Most schemes have tenure of six years and there is a cap on the total amount one can invest. For single accounts, one can invest a maximum of Rs 4.5 lakh and for joint accounts one can invest Rs 9 lakh. There is a 2 per cent penalty for withdrawal after three years and 1 per cent before three years.
The interest rate on post office RD is around 8 per cent; so they are not a good bet to beat inflation.
The interest income from the investment is taxable as per the tax bracket of the investor. So in effect, the posttax returns can come down to around 6 per cent, which is lower than the current inflation of around 7 per cent.
Further, dealing with post offices is difficult because of the slackness inherent with any government department. So, we usually dissuade investors from post office schemes and ask risk averse investors to go for the RD schemes offered by banks.
Almost all banks offer RD schemes. They generally offer 8 per cent to 9 per cent interest on RDs, which is also not much help during the current inflationary situation.
Investors should generally have an RD in the same bank where they have their accounts. This makes opening of an RD and transferring money easier and hassle-free. The interest income from the bank RDs too is taxable. Investors who are comfortable with a certain level of risk can opt for systematic investments in mutual funds. These investments do not offer assured returns, but the returns can also be higher if the markets are favourable. SIPs help investors who do not have lump sum to invest in equities or debt funds.
Making SIPs into equity funds is best done when the markets are in their low levels. This helps the investors accumulate larger number of units.
Apart from the 15 per cent short-term capital gain, for the first year, equity funds are largely not subject to taxation.
Volatility is lesser in case of debt funds compared to equity funds. Debt funds invest heavily in debt instruments, like debentures, corporate bonds and government securities. Almost 75 to 80 per cent of the money is invested in debt and the remaining in equity and cash.
Debt funds are subject to long-term capital gain and the profit is taxed at 10 percent without indexation or 20 per cent with indexation, whichever is lower. At present, debt funds are providing around 8 per cent returns, but the yield will go up when the interest rates come down. There were times when debt instruments gave 12 to 13 per cent yield. With the indexation, the returns from debt funds are better than POMIS and bank RDs in beating inflation.
It is also possible to make monthly investments in balanced funds, which have 65 to 70 per cent exposure in equities and the rest in debt.
Similar to equity funds, balanced funds with 65 per cent exposure to equities are subject to short-term capital gains.
There are several hybrid funds available in the market that invests in equities, debt and gold in different proportions. Balanced funds and hybrid funds are efficient in providing effective portfolio diversification.

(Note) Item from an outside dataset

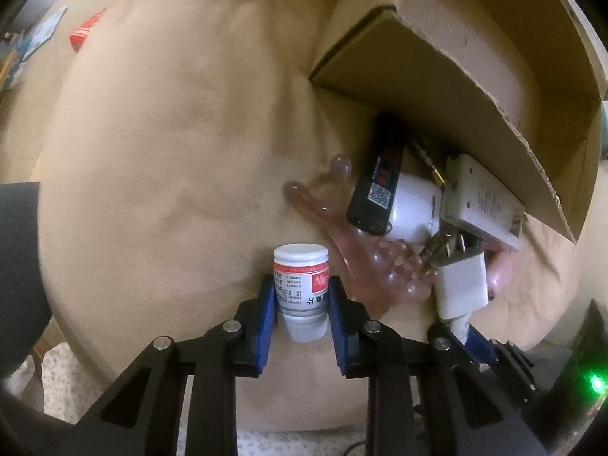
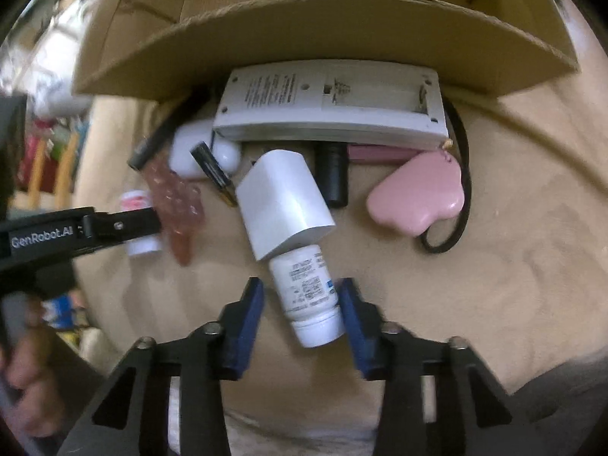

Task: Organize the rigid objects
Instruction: 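Grasp the red-labelled pill bottle with left tool while right tool grasps small white bottle, then lower both bottles into the cardboard box and open both tools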

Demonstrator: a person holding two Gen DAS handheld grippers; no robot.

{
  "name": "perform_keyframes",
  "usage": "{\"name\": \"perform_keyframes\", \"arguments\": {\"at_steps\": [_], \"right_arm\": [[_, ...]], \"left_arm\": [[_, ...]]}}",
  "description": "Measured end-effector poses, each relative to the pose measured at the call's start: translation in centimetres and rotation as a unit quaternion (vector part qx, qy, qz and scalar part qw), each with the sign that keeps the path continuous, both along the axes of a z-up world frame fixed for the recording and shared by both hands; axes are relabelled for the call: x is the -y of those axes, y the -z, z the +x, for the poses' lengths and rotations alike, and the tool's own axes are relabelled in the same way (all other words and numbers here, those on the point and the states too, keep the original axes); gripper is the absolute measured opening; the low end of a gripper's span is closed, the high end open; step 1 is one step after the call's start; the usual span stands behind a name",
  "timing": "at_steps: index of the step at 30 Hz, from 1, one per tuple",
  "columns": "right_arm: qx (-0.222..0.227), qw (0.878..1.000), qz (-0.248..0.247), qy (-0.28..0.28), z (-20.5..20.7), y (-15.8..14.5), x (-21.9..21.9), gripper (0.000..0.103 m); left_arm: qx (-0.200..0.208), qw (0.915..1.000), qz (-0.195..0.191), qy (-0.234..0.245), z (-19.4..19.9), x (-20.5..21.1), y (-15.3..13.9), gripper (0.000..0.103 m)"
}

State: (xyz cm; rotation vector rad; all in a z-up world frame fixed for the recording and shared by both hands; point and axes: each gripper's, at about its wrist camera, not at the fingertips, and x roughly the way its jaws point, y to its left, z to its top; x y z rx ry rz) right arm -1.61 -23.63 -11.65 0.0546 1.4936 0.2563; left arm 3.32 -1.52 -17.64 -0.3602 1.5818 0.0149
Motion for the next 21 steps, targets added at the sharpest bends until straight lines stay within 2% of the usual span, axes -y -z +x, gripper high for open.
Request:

Many hybrid funds readjust their allocation in different assets according to the market conditions so that the investor makes most of the situation.
Systematic investment into gold ETFs is also getting popular among investors who have a long-term perspective on the metal. The investor can make use the of the price movement in the metal and accumulate units on a monthly basis. The units can be redeemed at the end of the tenure. Gold is often considered a good bet in the long term.
Several financial institutions and jewellers are also offering monthly investment plans in gold. Redemption in these gold accumulation schemes is often made in gold at the end of the tenure. The accumulation of gold depends upon the price movement during the tenure.
Chit funds are a popular means of credit in the semiurban and rural areas. In Kerala, the government itself runs chit funds through Kerala State Financial Enterprise. A fixed number of subscribers make monthly contribution to the fund. Each month a subscriber gets the sum assured. More than the returns, chit funds provide the subscribers easy access to capital but they are less transparent than other investment avenues and carry a bit more risk.